I regularly do the same thing on weekends too though. Yep, I just head out to Tier III games incognito and do all the poking around I can. I would like to thank all the well connected fans in the stands and concession lines for their loose lips! You guys and our tipsters are the life blood (or death blood) of this column.
So, lets get out the old crystal ball and see what ae see……
The Fergus Farce are one of the biggest embarrassments in hockey. Seriously, this team is a shit show from top to bottom. You cant call this junior hockey. Its not even good house league Midget hockey. But it looks like this shit show might survive the year. It shouldn’t, but it might. As long as kids want to stick around and keep getting their asses kicked anyway. On a positive note, they did win their first game the other day when they got a forfeit from the deceased Wiarton team. Likely the only wins they get all year will be against Wiarton.
Then we got the Toronto Predators. Yeah alright, Predators? The only thing predatory about this shit show is how is how many beers the boys can take down after each loss.
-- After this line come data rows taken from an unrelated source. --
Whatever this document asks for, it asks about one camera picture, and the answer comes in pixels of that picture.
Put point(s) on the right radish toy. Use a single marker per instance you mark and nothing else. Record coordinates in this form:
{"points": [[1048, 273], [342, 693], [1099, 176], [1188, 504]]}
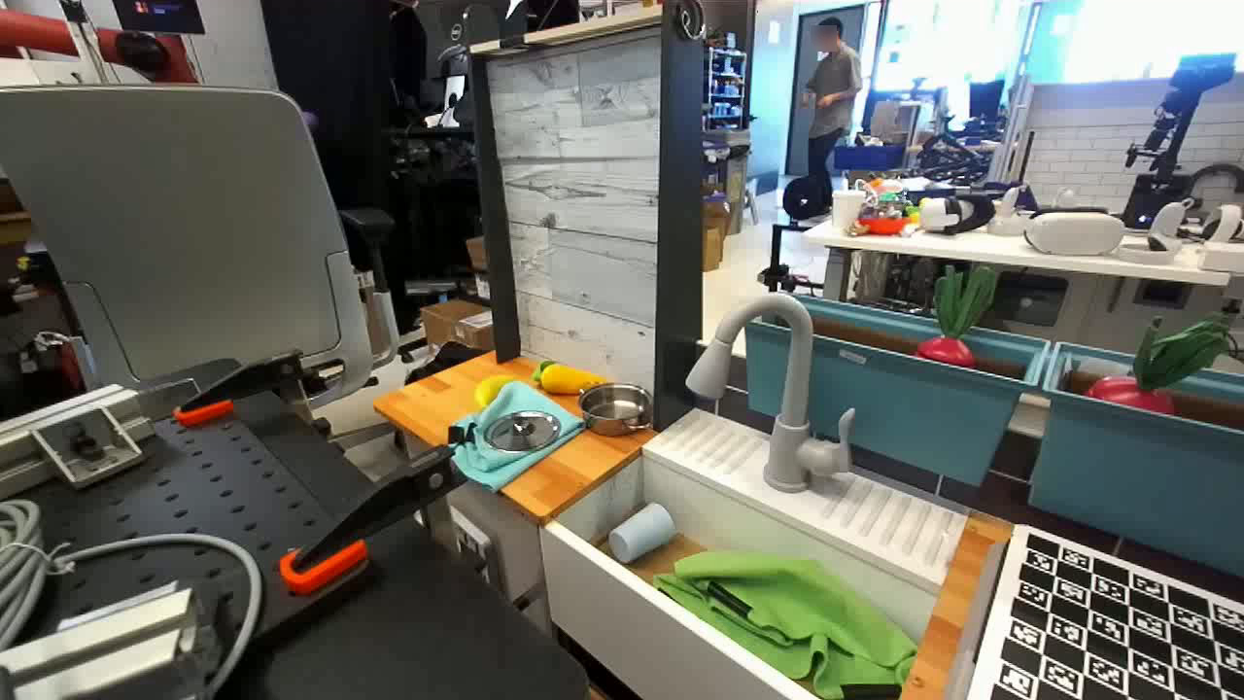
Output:
{"points": [[1166, 359]]}

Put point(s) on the person in grey shirt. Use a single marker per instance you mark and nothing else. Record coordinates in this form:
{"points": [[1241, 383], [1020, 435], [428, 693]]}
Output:
{"points": [[831, 93]]}

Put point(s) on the white background table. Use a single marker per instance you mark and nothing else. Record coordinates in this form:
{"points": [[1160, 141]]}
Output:
{"points": [[1016, 255]]}

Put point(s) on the right teal planter box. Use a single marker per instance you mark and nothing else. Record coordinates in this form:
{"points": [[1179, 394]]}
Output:
{"points": [[1166, 479]]}

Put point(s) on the white toy sink unit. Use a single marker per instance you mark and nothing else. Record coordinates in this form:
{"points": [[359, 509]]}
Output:
{"points": [[879, 536]]}

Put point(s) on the teal planter box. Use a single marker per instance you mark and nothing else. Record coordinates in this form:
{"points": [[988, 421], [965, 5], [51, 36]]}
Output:
{"points": [[1166, 479], [879, 394]]}

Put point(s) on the black clamp orange tip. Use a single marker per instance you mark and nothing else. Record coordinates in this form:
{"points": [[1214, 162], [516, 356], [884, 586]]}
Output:
{"points": [[415, 492]]}

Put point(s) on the yellow banana toy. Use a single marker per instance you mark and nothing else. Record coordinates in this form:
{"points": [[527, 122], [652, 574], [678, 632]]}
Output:
{"points": [[490, 386]]}

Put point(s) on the small steel pot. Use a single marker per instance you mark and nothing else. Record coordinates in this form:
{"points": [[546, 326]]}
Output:
{"points": [[617, 411]]}

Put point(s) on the teal cloth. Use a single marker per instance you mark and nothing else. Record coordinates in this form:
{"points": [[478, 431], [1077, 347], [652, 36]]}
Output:
{"points": [[500, 468]]}

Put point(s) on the green cloth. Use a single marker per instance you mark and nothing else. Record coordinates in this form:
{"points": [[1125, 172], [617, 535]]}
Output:
{"points": [[794, 616]]}

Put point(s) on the grey toy faucet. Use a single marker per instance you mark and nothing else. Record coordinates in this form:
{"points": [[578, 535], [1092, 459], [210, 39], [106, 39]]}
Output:
{"points": [[794, 455]]}

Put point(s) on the wooden countertop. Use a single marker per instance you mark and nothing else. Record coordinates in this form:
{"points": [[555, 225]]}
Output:
{"points": [[428, 406]]}

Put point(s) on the radish toy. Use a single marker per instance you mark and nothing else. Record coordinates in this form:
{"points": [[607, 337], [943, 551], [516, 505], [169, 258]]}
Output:
{"points": [[1166, 359], [963, 298]]}

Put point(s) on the checkerboard calibration board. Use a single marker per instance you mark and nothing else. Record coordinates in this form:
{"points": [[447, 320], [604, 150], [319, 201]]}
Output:
{"points": [[1081, 622]]}

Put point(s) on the white brick backsplash panel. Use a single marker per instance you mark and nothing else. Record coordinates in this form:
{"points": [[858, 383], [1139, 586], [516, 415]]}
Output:
{"points": [[591, 197]]}

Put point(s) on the grey panel backdrop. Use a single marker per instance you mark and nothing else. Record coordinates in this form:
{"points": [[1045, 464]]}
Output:
{"points": [[189, 225]]}

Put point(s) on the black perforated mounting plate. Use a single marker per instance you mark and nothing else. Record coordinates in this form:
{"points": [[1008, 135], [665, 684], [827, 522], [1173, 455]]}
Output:
{"points": [[259, 479]]}

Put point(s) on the light blue cylinder cup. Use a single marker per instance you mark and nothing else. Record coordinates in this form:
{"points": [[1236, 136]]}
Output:
{"points": [[643, 535]]}

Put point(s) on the left teal planter box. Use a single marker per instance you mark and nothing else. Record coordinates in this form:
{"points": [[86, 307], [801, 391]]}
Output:
{"points": [[879, 394]]}

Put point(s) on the left radish toy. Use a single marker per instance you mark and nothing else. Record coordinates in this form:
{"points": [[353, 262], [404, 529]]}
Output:
{"points": [[963, 298]]}

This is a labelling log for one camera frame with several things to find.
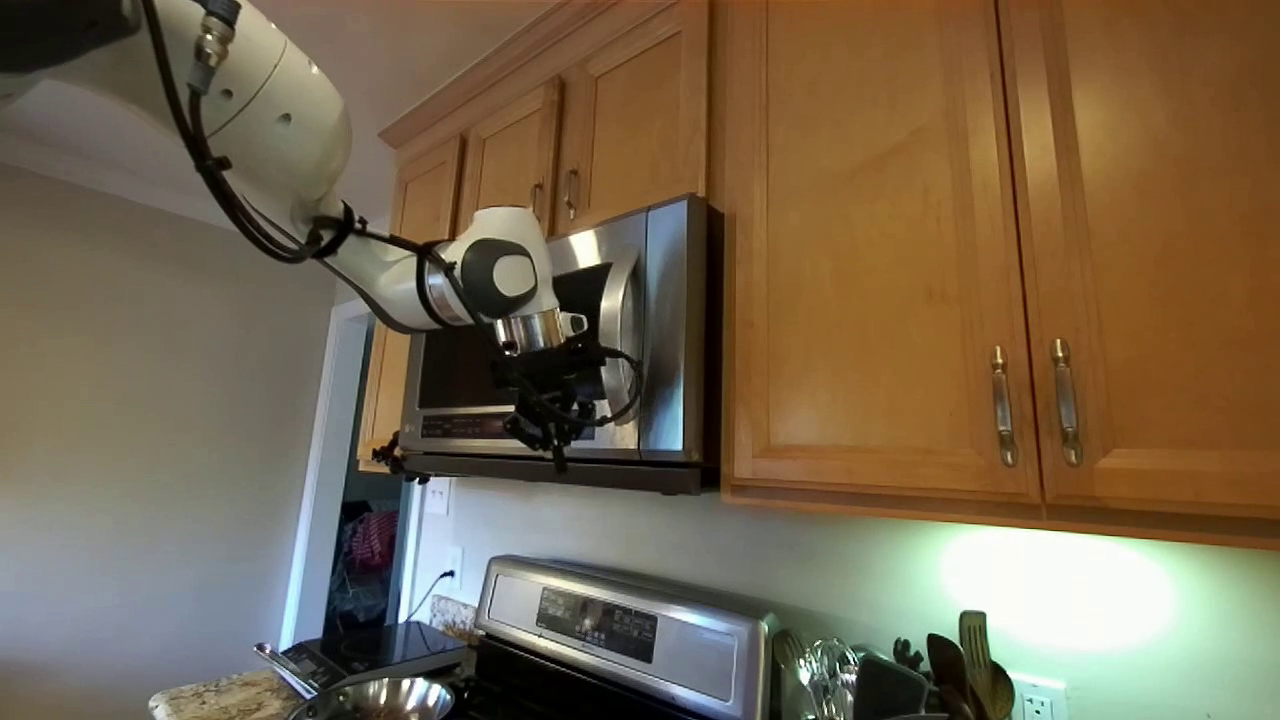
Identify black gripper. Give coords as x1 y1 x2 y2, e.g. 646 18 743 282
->
496 311 602 470

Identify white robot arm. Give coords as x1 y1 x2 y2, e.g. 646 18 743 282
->
0 0 602 466

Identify stainless steel microwave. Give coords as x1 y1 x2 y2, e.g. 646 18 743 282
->
400 197 721 496

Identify stainless steel stove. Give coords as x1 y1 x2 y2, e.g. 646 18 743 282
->
464 555 781 720

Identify wooden cabinets above microwave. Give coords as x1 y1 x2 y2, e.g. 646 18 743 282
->
353 0 715 477

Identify steel mixing bowl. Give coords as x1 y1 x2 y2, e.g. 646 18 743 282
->
312 673 457 720

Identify wooden upper cabinet doors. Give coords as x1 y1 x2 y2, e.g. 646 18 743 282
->
710 0 1280 542

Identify silver cabinet handle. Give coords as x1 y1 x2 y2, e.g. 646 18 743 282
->
990 342 1020 466
1053 337 1084 466

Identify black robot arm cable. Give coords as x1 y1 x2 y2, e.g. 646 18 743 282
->
137 0 457 337

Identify white wall outlet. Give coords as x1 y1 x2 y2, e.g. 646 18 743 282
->
1013 677 1069 720

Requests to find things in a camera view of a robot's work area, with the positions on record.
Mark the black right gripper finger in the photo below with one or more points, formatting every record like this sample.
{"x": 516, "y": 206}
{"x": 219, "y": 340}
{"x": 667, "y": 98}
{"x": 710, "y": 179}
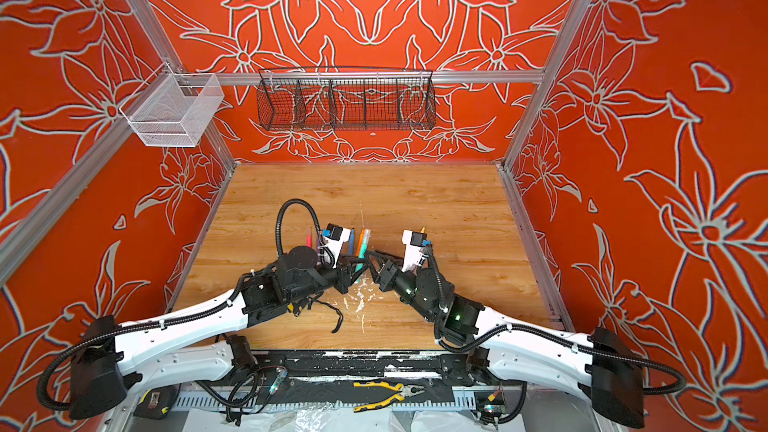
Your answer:
{"x": 383, "y": 257}
{"x": 376, "y": 263}

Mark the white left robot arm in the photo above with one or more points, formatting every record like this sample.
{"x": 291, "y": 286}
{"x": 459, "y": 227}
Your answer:
{"x": 95, "y": 374}

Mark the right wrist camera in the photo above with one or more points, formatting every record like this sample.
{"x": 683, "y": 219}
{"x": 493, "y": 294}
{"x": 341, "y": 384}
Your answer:
{"x": 415, "y": 250}

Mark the green marker pen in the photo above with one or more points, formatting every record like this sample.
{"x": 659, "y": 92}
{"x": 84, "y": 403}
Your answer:
{"x": 361, "y": 263}

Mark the white wire mesh basket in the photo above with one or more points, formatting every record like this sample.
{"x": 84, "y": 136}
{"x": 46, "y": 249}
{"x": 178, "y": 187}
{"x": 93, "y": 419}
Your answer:
{"x": 170, "y": 109}

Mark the blue marker pen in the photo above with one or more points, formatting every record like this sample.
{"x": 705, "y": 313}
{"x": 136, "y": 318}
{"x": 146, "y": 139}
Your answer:
{"x": 352, "y": 244}

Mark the black wire wall basket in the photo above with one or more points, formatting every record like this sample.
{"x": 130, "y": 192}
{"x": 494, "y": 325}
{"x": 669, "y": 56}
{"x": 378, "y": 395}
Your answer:
{"x": 354, "y": 100}

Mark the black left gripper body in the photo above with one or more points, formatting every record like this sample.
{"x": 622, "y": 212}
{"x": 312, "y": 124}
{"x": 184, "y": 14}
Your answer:
{"x": 325, "y": 276}

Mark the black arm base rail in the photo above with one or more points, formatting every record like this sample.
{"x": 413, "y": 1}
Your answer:
{"x": 408, "y": 365}

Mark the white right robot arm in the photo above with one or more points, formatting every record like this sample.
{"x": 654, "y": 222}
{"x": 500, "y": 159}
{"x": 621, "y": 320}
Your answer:
{"x": 598, "y": 367}

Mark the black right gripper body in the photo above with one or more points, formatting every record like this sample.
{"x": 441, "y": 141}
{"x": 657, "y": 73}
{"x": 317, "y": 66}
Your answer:
{"x": 407, "y": 286}

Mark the orange marker pen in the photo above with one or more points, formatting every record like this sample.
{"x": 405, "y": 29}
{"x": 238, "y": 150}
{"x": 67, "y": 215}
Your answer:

Apparently the plan is to put on weight by sitting on their asses and losing as often as possible and then next season turn all that ass fat into muscle in the summer. Nothing quite like a dedication to fitness.
Last but not least…..
The London freakin Lakers. This shit show is proof positive of how not to operate any kind of hockey team. Don’t believe me? When the Owner/Head Coach posts this shit on Facebook you cant have any confidence in anything about him or this “team”….
So, if your team has 12 spots that means a few things. You suck as a recruiter. Your team sucks, as personified by your absolutely embarrassing record of 1 and 12 this year. That if you are asking players to “jump ship” you are desperate enough to steal players from other teams. If you as a parent send your kid to play in this shit show, you shouldn’t have had kids. Nothing like putting it on Facebook to get shit started.
On a positive note. The GMHL is rumored to be having an expansion meeting next week. Wiarton Ontario City Commissioners are said to be holding their breath until the end of the meeting in the hope that they will get a third chance with the GMHL. Yep, third time is the charm shitheads. Ha Ha Ha
David Wagner – The Angel Of Death – For Those Who Live Stupidly I salute You
*The Death Pool is a mix of comedy, and satire in connection with recent events. It is not an official report of current events although it may look as though the news is so accurate that it could one day happen or may be happening.